▶ **TASK ITEM**:
Copy, pictures aside: the lines below from the one that holds "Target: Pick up" through the final line of the listing, both ends included, exactly as they are and nothing else.
----- DATA EXTRACT
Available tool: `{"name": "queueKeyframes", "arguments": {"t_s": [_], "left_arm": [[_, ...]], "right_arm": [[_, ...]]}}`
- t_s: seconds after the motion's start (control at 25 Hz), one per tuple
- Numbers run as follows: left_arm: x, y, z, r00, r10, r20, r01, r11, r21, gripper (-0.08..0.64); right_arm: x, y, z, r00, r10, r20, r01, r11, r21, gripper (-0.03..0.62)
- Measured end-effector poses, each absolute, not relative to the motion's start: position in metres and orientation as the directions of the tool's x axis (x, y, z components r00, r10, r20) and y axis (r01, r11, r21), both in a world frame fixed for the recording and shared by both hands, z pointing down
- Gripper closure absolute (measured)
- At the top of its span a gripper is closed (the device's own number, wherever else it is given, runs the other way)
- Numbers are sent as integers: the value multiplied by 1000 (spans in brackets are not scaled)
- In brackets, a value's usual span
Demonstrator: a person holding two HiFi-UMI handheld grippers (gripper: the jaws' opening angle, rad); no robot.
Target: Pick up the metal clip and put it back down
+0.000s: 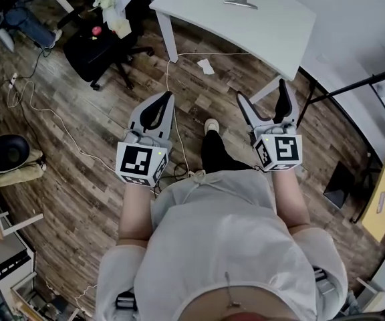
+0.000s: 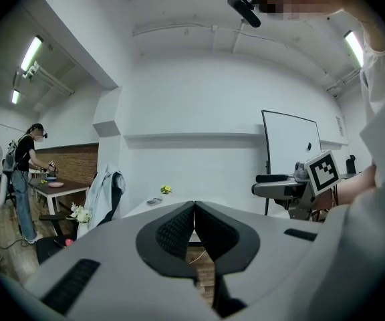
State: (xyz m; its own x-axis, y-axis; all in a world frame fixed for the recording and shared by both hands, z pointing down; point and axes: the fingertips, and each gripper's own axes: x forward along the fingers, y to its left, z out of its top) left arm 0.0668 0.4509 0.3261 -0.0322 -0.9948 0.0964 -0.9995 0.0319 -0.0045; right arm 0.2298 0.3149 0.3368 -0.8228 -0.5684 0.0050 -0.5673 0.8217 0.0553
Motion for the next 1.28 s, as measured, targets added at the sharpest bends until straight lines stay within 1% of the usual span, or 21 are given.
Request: {"name": "queueKeyframes", "arguments": {"t_s": [0.2, 0.4, 0.68, 0.96, 1.28], "left_arm": [[25, 404, 328, -78, -991, 107, -997, 76, -19, 541], [-20, 331, 318, -105, -990, 92, -994, 103, -20, 541], [-72, 219, 320, -118, -989, 93, -993, 117, -21, 541], [-94, 137, 336, -72, -990, 123, -997, 72, 1, 541], [-127, 45, 365, 59, -983, 171, -998, -55, 30, 541]], "right_arm": [[176, 257, 344, -846, -533, 13, -532, 845, 49, 112], [121, 181, 340, -867, -498, 38, -495, 867, 57, 112], [74, 71, 351, -862, -503, 67, -500, 864, 51, 114], [55, -1, 378, -835, -530, 148, -531, 847, 33, 112], [34, -74, 412, -760, -608, 229, -622, 783, 14, 114]]}}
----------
▶ **RESULT FOR THIS EXERCISE**:
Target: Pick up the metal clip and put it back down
+0.000s: 
+0.000s: 
State: (xyz m; its own x-axis, y-axis; all in a world frame fixed for the recording and shared by both hands, z pointing down; point and axes: the fingertips, and each gripper's own axes: x forward along the fingers, y to its left, z out of its top) left arm 0.0668 0.4509 0.3261 -0.0322 -0.9948 0.0964 -0.9995 0.0319 -0.0045; right arm 0.2298 0.3149 0.3368 -0.8228 -0.5684 0.0050 -0.5673 0.8217 0.0553
Motion for the next 1.28 s, as measured, targets added at the sharpest bends until straight lines stay within 1% of the usual span, or 21 are given.
Request: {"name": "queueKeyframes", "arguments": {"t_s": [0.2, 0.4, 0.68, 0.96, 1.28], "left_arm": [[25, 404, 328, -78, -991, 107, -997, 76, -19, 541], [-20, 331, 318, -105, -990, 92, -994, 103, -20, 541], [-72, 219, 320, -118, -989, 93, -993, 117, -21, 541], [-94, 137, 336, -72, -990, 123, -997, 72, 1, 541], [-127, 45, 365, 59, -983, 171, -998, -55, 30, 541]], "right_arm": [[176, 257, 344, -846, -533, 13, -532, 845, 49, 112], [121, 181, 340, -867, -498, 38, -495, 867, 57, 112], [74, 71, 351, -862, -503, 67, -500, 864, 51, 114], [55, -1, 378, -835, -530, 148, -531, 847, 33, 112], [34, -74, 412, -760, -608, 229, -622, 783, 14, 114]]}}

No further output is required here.